Share

Linkedin iconFacebook iconTwitter icon

More deployment options

Data engineers spend a lot of time fixing issues that arise in ingest pipelines. Whether it’s schema drift, upstream teams shipping new fields, or difficulties parsing logic, the results are the same. 

Suddenly, you’re staring at a table that is broken. 

Unfortunately, the usual solutions to this problem are all painful. 

  • Accept partial data loss.
  • Run one-off backfills.
  • Stitch together fragile workflows around your streaming platform.

How Starburst fixes the data ingestion problem

At Starburst, we’ve been exploring a different approach, one built on top of Iceberg that uses the incremental materialized views model. It’s called rewind and backfill, and its goal is simple–give data engineers a safe, predictable tool to allow do-overs for incremental pipelines.

This post explains what Rewind and backfill is, the kinds of problems it solves, and the architectural ingredients that make it possible.

What Is Rewind and Backfill?

At its core, Rewind and Backfill combines two capabilities. Let’s look at both of them individually

1) Rewind

The first is the Rewind function. Time-travel the underlying Iceberg table back to a previous snapshot—a point in time before the bad data or incorrect logic was applied.

2) Backfill

The second is the Backfill function. It recomputes the incremental materialized view that defines the table, from that point forward, using updated computation or parsing logic.

How Rewind and Backfill works

How do these two halves work together without causing a version clash? 

Crucially, the backfill process generates a separate timeline while preserving the original data. This architectural choice significantly simplifies iterative error correction. 

The process is straightforward: 

  1. First, you update the underlying data parsing and column logic (for instance, by adding the new field definition or correcting a data type). 
  2. Next, you choose a point in time before the misaligned or new data began arriving. This doesn’t need to be exact, so you can simply choose a point that you’re sure is before the change occurred. 
  3. Finally, you save the changes, which triggers a backfill for the data pipeline. 

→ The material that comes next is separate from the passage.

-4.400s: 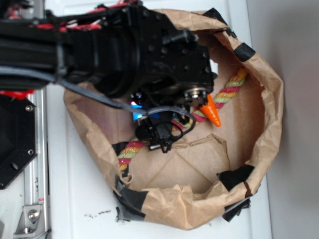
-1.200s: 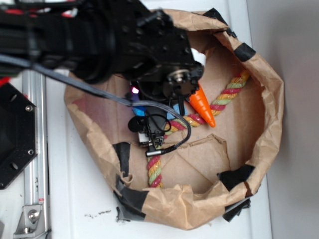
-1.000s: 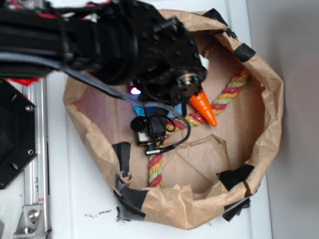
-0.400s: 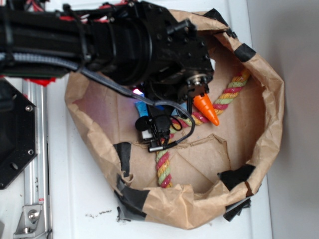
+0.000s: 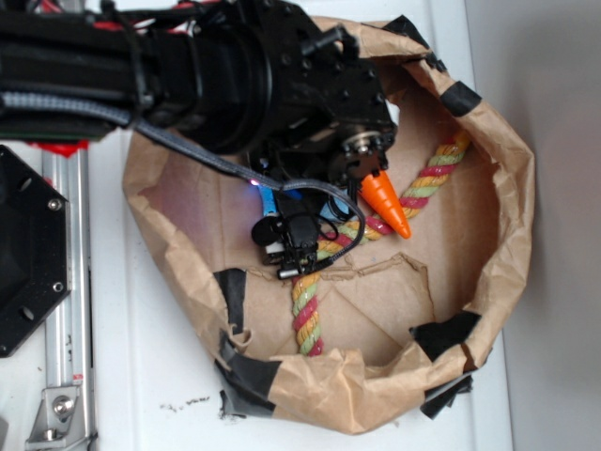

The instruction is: Grab the blue sponge.

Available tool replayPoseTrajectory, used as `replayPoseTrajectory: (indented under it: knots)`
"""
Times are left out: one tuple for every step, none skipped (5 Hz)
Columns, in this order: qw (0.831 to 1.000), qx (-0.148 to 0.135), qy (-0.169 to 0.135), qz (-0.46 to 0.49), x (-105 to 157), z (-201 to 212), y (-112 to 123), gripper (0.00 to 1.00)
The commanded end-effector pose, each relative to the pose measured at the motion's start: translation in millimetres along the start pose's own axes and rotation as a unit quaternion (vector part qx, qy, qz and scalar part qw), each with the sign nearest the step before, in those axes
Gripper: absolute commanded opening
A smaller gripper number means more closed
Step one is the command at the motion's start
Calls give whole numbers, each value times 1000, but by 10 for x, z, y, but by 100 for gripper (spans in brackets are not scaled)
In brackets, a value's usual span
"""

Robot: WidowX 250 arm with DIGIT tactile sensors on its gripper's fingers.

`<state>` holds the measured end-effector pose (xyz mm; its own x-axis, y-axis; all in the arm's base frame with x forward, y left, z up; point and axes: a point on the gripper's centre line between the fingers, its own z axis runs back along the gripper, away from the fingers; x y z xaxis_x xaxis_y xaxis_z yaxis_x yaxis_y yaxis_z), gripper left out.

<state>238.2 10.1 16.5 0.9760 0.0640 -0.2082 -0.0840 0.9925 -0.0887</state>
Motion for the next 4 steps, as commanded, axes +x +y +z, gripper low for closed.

During the backfill, all existing columns are recomputed exactly as they were before, while the new field is now correctly parsed and populated from the source data. This unified, guided operation replaces a complex, error-prone workflow, ensuring data integrity and consistency.

The benefits of Rewind and Backfill

The result is that if the initial Rewind and Backfill operation doesn’t yield the desired results, you can easily modify the schema and repeat the process. Each iteration of the rewind and backfill creates a distinct, new timeline.

This means that if an error occurs or a change is needed, you avoid complex, manual data backfills or custom scripting. Instead, you can return the pipeline to a state just before the problem, re-execute the processing with the corrected logic, and resume seamlessly. This ensures data consistency without creating duplicate records or losing any data.

Example: Parsing JSON data from Kafka into Iceberg using Parquet

In these scenarios, it’s best to start with a concrete example. Consider a common pattern–   parsing JSON data from Kafka (or files) into Iceberg tables using Parquet.

Let’s explore an example of how Starburst Rewind and Backfill will help. 

Breaking down the problem

Consider the challenge of ingesting JSON data from a Kafka stream or a set of files into an Iceberg table within a data lake environment. This process requires precise mapping of incoming data fields to the target Iceberg table columns. 

Several questions inevitably arise. 

  1. Is a source field a simple string or a more complex structure? 
  2. Should a numerical field, like temperature, be stored with decimal precision as a double or as a whole number long
  3. Furthermore, what is the protocol when an upstream team introduces a completely new field to the data source without prior notice?

Despite best practices and robust processes, the mappings between source and target data are prone to drifting and breaking over time. 

Traditionally, organizations faced a difficult choice when a new field or a type of misalignment occurred. The first option was to accept the loss of early data for the new field, sacrificing completeness. The second, more complex, path was to construct a complicated and often brittle backfill process, which carried the significant risk of duplicate ingestion or data misalignment with the existing records. Both traditional methods were inefficient and prone to error.

What to consider first

You have to decide how each JSON field maps into Iceberg columns:

  • Is “origin” a simple string or a timestamp?
  • Is “temperature” a double or a long?
  • Which fields are required vs. nullable?
  • How do you handle nested structures and arrays?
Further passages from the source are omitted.